AIM OF THE TASK:
Pictures stay out of the output. Return exactly the lines below from the one with "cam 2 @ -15" down to the one with "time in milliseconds", both included, and nothing more.

SUPPLIED DATA:
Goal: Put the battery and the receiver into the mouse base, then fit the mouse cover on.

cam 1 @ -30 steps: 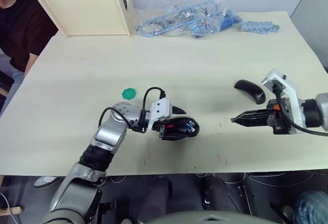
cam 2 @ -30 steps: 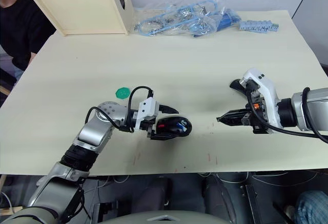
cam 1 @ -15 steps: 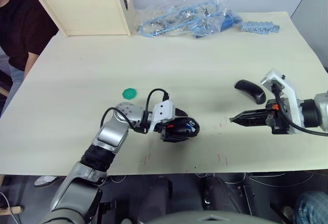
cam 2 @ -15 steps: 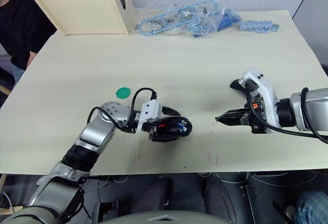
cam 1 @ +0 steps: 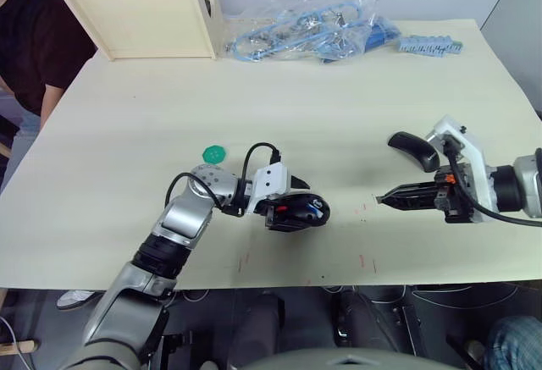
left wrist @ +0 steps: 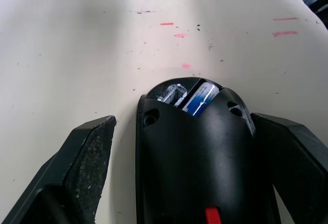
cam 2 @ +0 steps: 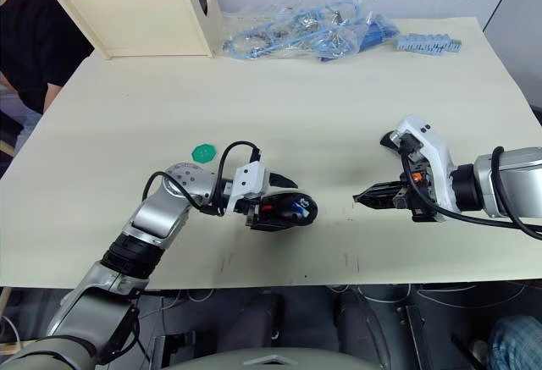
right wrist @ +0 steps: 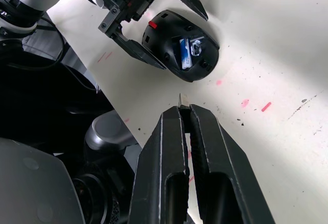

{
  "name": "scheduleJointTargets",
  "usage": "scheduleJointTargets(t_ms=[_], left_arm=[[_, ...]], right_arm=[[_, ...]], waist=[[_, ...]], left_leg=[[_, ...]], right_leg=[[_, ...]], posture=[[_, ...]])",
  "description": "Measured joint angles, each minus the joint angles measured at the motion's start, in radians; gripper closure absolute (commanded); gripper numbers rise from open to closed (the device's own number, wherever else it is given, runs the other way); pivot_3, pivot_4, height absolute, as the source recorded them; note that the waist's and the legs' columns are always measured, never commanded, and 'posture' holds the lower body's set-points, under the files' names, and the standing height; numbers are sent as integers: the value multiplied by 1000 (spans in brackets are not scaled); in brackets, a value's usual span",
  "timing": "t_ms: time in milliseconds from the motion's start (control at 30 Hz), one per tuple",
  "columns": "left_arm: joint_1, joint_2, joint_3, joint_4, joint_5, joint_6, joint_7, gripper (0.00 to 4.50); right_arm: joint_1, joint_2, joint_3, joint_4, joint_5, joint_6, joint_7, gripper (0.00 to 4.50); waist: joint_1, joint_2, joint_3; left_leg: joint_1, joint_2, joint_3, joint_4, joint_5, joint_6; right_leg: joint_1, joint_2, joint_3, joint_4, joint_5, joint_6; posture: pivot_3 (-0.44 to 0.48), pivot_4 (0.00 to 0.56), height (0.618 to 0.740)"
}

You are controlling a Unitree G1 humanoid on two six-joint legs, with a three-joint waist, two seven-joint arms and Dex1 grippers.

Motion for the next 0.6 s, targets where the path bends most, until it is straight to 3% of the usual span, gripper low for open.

RESPONSE BELOW:
cam 2 @ -15 steps: 
cam 1 @ +0 steps: 
left wrist @ +0 steps: 
cam 2 @ +0 steps: 
right wrist @ +0 steps: 

{
  "name": "scheduleJointTargets",
  "usage": "scheduleJointTargets(t_ms=[_], left_arm=[[_, ...]], right_arm=[[_, ...]], waist=[[_, ...]], left_leg=[[_, ...]], right_leg=[[_, ...]], posture=[[_, ...]])",
  "description": "Measured joint angles, each minus the joint angles measured at the motion's start, in radians; gripper closure absolute (commanded); gripper numbers rise from open to closed (the device's own number, wherever else it is given, runs the other way); pivot_3, pivot_4, height absolute, as the source recorded them; note that the waist's and the legs' columns are always measured, never commanded, and 'posture' holds the lower body's set-points, under the files' names, and the standing height; numbers are sent as integers: the value multiplied by 1000 (spans in brackets are not scaled); in brackets, a value's usual span",
  "timing": "t_ms: time in milliseconds from the motion's start (control at 30 Hz), one per tuple",

Nothing else belongs to this exercise.